The works of Frans de Waal (a famed primatologist), contain some touching stories about the compassionate behaviors of primates, notably of the most peace loving chimp species, the bonobo. When Frans took his own baby son (who was sitting in a forward facing harness strapped round Frans's chest) to visit some chimps at a zoo where Frans had gotten to know the chimps well, a mother chimp with her own young one saw Frans holding his baby up to the viewing glass, and the mother took her own baby's arms and twisted her baby around in a single movement so it was facing outward, and held her baby up to the glass so that the two babys could eye each other. Frans and the mother chimp also exchanged glances. Frans mentioned a case of a female photographing chimps on their little chimp island that had a moat around it. They were bonobos, a female dominated society, and food had just been given them, and they were portioning it out amongst themselves. The photographer wanted to get a shot but the chimps had their backs to the camera and were facing the food that had been delivered instead of facing the moat with the photographer on the other side, so the photographer started to wave her hands and scream and jump up and down to get the attention of the chimps. The other chimps looked round, except one who was suspicious and didn't turn around. So the female photographer continued waving her hands and shouting until finally that last female chimp turned around, and tossed the photographer a handful of food! The chimp apparently thought she was being asked to share her food! And well, she did.
In another case I've read about, Washoe the chimp was on a chimp island with other chimps, one of which climbed the fence and started wadding out into the moat surrounding the island (chimps can't swim, they sink, their bodies are denser than human beings since they have far less body fat). This chimp started to flail around in the water, drowning. Washoe saw this, clambored over the fence, and held onto some tall grass with one hand while extending the other to the drowning chimp, who was saved.
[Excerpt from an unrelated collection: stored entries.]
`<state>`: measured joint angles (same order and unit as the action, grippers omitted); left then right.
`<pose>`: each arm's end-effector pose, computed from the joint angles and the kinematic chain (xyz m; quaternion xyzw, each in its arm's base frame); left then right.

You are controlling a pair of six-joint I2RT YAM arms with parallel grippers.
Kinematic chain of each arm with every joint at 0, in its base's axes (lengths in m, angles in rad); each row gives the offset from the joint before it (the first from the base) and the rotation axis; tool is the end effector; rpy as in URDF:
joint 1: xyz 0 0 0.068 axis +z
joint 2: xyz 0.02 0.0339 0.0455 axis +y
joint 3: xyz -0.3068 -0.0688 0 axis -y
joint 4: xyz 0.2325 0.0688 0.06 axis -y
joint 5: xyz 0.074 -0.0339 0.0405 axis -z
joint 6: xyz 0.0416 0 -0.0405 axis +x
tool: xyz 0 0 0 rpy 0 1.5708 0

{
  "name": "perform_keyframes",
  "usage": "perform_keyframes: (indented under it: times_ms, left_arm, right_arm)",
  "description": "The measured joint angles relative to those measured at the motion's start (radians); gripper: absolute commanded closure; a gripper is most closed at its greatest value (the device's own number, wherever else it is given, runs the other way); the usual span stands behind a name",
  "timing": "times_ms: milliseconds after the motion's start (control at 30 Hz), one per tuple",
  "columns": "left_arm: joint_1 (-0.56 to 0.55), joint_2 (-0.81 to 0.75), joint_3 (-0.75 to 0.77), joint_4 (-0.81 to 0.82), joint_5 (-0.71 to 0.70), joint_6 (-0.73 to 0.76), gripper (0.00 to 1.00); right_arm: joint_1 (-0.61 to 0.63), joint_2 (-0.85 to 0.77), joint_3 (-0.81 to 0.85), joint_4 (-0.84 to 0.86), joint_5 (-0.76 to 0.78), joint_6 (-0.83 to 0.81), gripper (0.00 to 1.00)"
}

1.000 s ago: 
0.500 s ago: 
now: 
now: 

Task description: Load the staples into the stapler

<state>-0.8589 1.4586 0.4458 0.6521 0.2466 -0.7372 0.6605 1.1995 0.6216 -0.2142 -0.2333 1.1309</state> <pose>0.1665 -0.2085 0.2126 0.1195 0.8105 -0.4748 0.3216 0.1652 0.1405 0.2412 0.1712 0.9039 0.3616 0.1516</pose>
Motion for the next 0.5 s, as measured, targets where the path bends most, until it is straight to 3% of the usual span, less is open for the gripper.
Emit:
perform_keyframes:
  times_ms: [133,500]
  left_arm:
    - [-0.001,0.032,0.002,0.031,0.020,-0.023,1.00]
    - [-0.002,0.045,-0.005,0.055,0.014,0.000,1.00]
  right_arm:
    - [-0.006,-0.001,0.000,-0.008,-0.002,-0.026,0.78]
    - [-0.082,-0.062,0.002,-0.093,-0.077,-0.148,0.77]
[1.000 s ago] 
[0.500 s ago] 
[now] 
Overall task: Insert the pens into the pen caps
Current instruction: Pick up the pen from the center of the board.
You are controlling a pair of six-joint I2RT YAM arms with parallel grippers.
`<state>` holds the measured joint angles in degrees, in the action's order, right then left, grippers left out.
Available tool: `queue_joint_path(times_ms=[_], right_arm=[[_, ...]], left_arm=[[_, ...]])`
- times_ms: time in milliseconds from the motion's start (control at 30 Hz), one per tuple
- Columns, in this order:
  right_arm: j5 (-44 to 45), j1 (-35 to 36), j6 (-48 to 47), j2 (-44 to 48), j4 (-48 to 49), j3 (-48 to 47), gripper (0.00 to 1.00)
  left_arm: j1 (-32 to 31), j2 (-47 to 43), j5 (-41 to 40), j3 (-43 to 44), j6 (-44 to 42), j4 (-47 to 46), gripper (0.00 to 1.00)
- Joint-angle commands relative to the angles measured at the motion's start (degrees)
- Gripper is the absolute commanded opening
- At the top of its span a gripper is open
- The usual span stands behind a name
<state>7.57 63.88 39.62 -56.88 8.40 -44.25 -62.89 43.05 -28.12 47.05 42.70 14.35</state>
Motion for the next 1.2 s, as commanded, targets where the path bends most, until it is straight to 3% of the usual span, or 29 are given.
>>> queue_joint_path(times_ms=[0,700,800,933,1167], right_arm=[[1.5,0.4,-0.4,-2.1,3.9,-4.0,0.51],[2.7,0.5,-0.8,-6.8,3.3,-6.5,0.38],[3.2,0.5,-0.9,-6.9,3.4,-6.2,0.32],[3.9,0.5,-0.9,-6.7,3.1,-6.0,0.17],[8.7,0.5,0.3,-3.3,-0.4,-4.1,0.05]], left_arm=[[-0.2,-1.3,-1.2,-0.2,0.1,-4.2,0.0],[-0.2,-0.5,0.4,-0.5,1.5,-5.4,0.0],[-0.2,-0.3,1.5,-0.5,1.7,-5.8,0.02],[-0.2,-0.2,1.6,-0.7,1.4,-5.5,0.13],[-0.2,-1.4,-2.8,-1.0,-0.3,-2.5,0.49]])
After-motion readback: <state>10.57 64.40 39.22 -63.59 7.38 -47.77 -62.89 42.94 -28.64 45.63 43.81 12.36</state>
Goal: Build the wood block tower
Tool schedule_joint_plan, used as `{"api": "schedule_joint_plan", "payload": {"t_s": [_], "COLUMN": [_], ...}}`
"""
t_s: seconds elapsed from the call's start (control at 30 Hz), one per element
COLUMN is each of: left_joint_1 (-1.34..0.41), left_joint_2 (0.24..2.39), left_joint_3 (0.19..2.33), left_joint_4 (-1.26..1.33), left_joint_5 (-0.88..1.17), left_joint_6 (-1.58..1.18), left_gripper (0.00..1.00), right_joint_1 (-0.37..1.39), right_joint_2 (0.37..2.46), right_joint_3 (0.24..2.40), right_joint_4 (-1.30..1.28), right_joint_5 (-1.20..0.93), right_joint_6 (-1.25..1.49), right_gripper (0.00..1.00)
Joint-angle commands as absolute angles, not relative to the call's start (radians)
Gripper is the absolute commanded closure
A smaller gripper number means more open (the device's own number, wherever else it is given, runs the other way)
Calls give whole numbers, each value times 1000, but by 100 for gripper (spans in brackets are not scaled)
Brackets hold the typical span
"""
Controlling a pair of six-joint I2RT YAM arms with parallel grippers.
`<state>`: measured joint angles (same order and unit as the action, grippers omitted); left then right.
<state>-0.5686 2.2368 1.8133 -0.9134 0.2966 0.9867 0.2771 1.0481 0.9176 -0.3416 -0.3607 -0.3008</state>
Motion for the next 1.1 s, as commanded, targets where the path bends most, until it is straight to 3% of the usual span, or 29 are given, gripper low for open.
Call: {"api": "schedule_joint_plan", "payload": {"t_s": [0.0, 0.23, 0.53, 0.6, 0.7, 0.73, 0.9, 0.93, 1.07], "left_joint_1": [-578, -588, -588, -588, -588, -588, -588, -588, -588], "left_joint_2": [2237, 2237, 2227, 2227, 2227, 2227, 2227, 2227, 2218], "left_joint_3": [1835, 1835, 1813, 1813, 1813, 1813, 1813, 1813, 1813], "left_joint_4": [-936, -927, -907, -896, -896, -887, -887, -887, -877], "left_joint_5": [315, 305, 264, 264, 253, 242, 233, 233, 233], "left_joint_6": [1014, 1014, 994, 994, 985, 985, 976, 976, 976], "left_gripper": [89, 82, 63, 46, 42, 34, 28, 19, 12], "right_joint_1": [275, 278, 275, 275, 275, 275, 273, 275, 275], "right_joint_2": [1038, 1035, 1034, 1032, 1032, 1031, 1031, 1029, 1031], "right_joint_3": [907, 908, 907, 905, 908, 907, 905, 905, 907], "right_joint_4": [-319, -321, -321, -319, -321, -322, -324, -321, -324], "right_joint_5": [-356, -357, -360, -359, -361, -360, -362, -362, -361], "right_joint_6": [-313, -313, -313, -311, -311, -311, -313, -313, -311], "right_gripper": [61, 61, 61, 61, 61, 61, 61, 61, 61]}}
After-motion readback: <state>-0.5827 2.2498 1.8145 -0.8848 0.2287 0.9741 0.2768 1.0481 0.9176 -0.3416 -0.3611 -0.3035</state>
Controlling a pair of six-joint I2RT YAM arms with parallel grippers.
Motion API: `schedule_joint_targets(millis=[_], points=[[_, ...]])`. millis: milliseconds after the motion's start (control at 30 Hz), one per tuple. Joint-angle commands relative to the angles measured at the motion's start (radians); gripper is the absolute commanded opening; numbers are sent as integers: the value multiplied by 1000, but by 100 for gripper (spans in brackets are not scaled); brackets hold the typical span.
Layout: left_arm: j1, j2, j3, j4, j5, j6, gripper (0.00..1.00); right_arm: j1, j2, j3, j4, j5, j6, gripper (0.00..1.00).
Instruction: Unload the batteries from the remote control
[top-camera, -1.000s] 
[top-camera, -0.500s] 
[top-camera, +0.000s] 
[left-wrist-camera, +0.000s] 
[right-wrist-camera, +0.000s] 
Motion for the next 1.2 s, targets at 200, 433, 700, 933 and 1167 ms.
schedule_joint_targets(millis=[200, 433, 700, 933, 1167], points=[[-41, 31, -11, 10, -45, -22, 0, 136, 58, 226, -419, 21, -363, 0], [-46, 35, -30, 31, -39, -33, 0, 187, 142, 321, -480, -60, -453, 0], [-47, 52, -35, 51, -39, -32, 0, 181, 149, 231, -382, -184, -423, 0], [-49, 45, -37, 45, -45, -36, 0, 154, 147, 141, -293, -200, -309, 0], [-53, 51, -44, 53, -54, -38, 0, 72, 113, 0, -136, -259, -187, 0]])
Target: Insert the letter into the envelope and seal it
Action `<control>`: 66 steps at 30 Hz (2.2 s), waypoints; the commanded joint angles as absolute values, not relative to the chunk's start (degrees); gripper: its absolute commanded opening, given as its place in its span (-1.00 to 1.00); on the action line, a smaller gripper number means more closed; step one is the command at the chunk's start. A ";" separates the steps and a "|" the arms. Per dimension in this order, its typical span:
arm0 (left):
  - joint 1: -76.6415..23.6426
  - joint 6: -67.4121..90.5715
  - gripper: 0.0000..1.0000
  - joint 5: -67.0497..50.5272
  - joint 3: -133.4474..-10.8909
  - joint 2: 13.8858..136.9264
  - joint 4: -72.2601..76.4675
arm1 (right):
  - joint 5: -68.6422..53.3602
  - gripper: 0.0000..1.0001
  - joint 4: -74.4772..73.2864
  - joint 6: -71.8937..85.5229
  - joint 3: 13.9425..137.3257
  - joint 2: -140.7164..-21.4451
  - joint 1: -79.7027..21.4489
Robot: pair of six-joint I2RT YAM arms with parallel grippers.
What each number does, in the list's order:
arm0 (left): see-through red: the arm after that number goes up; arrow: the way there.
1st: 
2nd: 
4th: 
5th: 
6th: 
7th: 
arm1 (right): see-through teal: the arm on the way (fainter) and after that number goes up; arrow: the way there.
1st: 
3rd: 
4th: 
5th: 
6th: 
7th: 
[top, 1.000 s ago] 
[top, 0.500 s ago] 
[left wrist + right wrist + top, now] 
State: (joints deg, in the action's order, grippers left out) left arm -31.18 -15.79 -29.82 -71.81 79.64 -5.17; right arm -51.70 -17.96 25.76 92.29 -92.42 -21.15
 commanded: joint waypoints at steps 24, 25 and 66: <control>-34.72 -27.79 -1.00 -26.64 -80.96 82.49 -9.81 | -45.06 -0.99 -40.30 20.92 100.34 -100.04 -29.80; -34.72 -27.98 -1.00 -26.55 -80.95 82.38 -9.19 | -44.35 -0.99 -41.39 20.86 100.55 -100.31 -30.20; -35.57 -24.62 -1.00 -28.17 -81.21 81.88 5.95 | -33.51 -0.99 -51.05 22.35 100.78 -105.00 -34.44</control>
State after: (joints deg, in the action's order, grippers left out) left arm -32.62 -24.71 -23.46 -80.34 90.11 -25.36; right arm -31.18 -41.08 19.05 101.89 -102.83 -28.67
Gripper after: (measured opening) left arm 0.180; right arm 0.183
Meanwhile Robert Hauser (Harvard prof and author of Moral Minds) has asked a lot of people a lot of tough moral questions and found out how similar their responses were across the board regardless of whether the person was religious or not.

VR: This sounds really interesting. Gosh, science magazines can be a fun read. However, you seem to think I have defended some kind of human uniqueness doctrine, when I haven’t done any such thing. Where, in anything I have written, have I said anything that is precluded by any of these observations. Is there anything in Christianity that requires that animals just be machines.

Saturday, June 02, 2007

Why be Moral?

Most people like it when other people are moral, but do we have good reasons for being moral ourselves. an ancient Greek philosopher once said that we work best to our own advantage when we act as though we regarded morality in high esteem when people are watching, but when people are not watching, we should follow nature rather than the code of society. Is he right? And if he is, do we nonetheless have a good reason to be a moral person, as opposed to just appearing to be moral.